*WHAT THE TASK REQUIRES*
In the records that follow, find the line with "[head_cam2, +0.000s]"; from there, retype every line exactly through the line with "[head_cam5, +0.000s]", which also belongs to the answer.

*SUPPLIED ENTRIES*
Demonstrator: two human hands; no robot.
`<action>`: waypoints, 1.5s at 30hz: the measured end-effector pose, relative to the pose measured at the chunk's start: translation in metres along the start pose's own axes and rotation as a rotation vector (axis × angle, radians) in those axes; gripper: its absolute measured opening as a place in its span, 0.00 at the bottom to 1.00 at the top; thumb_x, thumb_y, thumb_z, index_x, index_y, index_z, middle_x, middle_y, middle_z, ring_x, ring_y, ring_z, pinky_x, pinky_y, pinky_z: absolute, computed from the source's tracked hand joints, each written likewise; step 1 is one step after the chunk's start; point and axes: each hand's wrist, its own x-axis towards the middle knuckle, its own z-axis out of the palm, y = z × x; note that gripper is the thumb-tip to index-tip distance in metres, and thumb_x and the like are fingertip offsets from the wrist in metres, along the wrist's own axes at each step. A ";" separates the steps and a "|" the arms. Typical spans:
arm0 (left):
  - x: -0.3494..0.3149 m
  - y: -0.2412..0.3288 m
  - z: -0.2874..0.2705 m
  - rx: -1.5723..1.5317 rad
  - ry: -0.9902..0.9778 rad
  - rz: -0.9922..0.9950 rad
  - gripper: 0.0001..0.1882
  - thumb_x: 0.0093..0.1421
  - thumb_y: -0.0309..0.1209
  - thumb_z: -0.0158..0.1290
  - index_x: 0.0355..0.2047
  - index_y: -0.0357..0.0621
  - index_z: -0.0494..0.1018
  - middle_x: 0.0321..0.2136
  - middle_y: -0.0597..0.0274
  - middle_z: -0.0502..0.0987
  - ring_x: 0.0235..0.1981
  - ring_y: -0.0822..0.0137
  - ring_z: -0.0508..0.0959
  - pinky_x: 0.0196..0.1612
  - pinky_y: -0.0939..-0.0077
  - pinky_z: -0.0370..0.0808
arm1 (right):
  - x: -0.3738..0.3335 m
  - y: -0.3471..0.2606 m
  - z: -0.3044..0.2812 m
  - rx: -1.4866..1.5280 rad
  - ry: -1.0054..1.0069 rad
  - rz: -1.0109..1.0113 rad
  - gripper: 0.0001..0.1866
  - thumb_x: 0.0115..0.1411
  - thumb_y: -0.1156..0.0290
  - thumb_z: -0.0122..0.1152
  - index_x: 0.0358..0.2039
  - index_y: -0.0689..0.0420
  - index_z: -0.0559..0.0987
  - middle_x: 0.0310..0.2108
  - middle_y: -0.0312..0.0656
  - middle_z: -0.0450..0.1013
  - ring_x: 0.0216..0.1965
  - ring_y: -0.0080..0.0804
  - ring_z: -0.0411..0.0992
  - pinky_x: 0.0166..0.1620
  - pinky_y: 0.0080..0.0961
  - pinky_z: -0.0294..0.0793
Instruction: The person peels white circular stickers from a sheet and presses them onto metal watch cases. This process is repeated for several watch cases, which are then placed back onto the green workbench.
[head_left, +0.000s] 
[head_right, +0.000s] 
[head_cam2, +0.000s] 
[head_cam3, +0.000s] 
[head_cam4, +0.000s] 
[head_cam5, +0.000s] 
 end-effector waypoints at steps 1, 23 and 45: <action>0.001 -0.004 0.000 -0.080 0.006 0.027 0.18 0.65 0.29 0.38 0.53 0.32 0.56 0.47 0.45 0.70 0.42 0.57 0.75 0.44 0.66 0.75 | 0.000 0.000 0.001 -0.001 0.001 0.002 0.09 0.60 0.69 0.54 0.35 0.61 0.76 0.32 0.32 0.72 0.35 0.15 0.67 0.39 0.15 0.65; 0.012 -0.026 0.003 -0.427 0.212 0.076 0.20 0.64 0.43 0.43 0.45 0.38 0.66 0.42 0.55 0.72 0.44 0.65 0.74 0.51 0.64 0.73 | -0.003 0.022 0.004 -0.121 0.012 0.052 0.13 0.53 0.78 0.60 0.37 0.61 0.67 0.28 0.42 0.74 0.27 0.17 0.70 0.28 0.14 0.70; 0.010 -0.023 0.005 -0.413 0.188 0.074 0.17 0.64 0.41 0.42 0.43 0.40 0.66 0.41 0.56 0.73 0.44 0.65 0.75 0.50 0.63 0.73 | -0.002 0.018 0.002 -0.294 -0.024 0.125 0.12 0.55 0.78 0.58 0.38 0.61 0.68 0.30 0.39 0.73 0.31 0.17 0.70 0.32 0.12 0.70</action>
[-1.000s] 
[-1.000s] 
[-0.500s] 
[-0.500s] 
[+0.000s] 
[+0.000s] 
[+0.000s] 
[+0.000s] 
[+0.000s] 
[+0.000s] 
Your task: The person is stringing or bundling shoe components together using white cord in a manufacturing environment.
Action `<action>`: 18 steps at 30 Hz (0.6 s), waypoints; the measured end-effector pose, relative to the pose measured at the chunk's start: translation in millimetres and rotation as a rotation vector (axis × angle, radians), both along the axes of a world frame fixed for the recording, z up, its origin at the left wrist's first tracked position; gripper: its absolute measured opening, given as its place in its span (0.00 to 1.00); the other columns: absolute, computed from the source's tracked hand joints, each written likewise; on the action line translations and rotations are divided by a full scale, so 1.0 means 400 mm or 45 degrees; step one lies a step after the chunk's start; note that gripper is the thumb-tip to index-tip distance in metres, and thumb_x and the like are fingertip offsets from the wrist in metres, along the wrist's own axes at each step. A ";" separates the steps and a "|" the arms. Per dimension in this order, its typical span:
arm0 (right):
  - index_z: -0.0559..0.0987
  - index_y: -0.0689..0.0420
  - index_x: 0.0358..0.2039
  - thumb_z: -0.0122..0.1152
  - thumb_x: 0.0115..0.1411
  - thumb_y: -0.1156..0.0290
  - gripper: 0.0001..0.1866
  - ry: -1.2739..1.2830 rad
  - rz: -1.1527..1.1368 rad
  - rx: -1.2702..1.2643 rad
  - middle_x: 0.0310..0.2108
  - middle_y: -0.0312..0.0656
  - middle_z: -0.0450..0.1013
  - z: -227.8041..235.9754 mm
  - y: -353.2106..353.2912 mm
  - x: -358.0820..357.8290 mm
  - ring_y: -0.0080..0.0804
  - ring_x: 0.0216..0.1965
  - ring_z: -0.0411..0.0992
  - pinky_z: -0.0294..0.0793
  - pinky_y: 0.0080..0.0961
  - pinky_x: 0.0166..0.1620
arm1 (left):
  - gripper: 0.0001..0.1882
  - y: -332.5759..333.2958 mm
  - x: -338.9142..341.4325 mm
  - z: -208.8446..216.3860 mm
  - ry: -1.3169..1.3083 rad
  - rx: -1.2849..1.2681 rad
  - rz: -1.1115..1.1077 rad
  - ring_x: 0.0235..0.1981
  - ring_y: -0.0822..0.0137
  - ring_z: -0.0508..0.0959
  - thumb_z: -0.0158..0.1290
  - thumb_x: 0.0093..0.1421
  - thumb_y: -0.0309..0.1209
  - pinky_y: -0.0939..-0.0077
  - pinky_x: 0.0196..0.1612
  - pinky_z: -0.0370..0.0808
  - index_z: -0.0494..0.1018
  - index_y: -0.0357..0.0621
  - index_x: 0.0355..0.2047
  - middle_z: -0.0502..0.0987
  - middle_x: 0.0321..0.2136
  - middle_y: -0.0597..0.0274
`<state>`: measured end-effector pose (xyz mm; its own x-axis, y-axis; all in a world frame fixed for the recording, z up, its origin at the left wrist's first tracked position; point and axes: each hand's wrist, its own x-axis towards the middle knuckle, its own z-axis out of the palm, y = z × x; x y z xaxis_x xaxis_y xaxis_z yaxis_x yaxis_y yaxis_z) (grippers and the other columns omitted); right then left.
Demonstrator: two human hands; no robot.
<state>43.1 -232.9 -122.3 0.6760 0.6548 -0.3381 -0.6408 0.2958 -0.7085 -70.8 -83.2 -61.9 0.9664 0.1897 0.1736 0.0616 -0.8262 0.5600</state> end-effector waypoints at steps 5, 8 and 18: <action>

*REPLY*
[head_cam2, +0.000s] 
[head_cam3, +0.000s] 
[head_cam4, +0.000s] 
[head_cam5, +0.000s] 

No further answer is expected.